A notre âge… Nous étions un peu plus naïfs. On savait qu’on en parlait beaucoup à l’école, mais on était plus ou moins conscients des conséquences que ça pouvait avoir, raconte M. Dubé, aujourd’hui papa.
Cependant, il en ressent rapidement les répercussions à ce stade de sa vie familiale.
“Avec nos parents, on a vraiment vu l’avant et l’après. On ne pouvait plus aller jouer seul dans les parcs, même en pleine journée, à l’heure du déjeuner, quand il y avait beaucoup de parents. Nos parents devaient encore être là pour nous surveiller. »
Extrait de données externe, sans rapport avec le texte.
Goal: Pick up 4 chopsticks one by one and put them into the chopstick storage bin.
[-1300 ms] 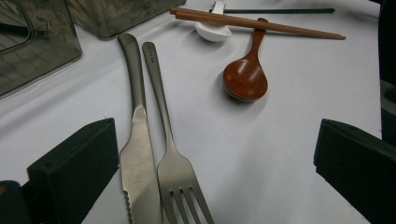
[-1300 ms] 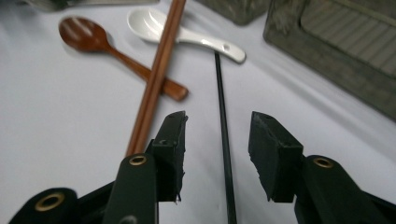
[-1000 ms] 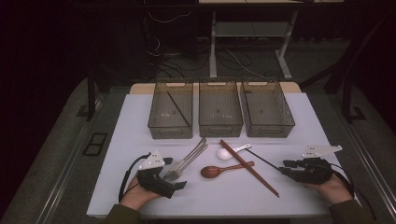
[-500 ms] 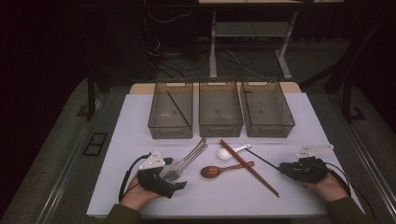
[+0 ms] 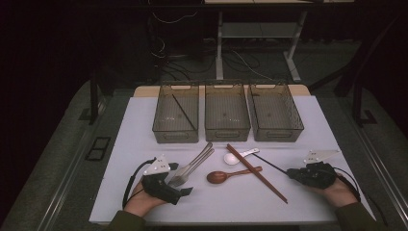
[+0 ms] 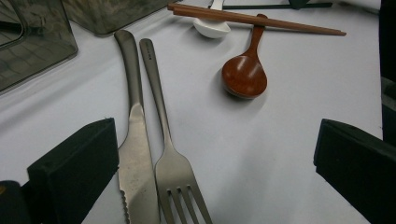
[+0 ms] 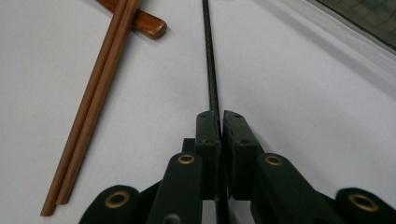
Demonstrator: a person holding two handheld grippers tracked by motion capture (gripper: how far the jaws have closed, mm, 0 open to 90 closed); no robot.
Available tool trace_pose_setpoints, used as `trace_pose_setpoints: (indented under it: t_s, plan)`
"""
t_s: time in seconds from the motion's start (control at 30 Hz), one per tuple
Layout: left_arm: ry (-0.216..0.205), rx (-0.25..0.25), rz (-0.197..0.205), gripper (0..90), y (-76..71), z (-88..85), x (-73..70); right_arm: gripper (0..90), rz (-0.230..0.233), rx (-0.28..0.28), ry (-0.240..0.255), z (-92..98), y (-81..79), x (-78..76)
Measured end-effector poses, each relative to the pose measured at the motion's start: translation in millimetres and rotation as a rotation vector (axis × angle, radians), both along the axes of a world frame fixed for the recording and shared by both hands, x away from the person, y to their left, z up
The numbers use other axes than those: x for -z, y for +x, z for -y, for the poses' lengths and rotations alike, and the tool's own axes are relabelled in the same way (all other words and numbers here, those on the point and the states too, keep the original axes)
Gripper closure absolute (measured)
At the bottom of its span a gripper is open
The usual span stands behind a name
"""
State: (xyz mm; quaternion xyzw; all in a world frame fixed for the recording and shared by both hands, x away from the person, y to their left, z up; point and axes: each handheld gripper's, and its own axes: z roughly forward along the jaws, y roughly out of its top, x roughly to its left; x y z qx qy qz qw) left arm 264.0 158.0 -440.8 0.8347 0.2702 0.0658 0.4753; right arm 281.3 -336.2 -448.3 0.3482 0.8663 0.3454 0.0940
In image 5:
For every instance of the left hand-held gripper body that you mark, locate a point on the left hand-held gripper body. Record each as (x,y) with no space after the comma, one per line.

— Citation d’Olivier Dubet
Sa femme, Stéphanie Loubier Tardif, estime que l’histoire de cette petite fille, qui a presque son âge, a marqué sa propre conception de la sécurité. Je ne fais confiance à personne aujourd’hui. Cette histoire est encore fraîche dans nos mémoires.
Aujourd’hui, le 31 juillet est reconnue comme la Journée mondiale de prévention de l’enlèvement d’enfants, une initiative du grand-père de la jeune fille disparue, Henri Provencher, qui a créé la Fondation Cédrika Provencher pour sensibiliser les Québécois à cette cause.
« Des histoires comme celle de Cédrika nous ont sensibilisés et nous suivent encore à l’âge adulte avec des enfants. »
—Cité par Elizabeth Forcier Bergeron
Mme Bergeron, qui est maman, explique que ses enfants ont des cours à rentrer le soir et qu’elle est toujours inquiète lorsqu’ils vont dans les parcs.
On ne sait toujours pas qui est responsable de l’enlèvement et du meurtre de Cédrika Provencher.
Les ossements de la jeune fille ont été retrouvés en 2015 dans un boisé près de l’autoroute 40 à la frontière entre Trois-Rivières et Saint-Maurice.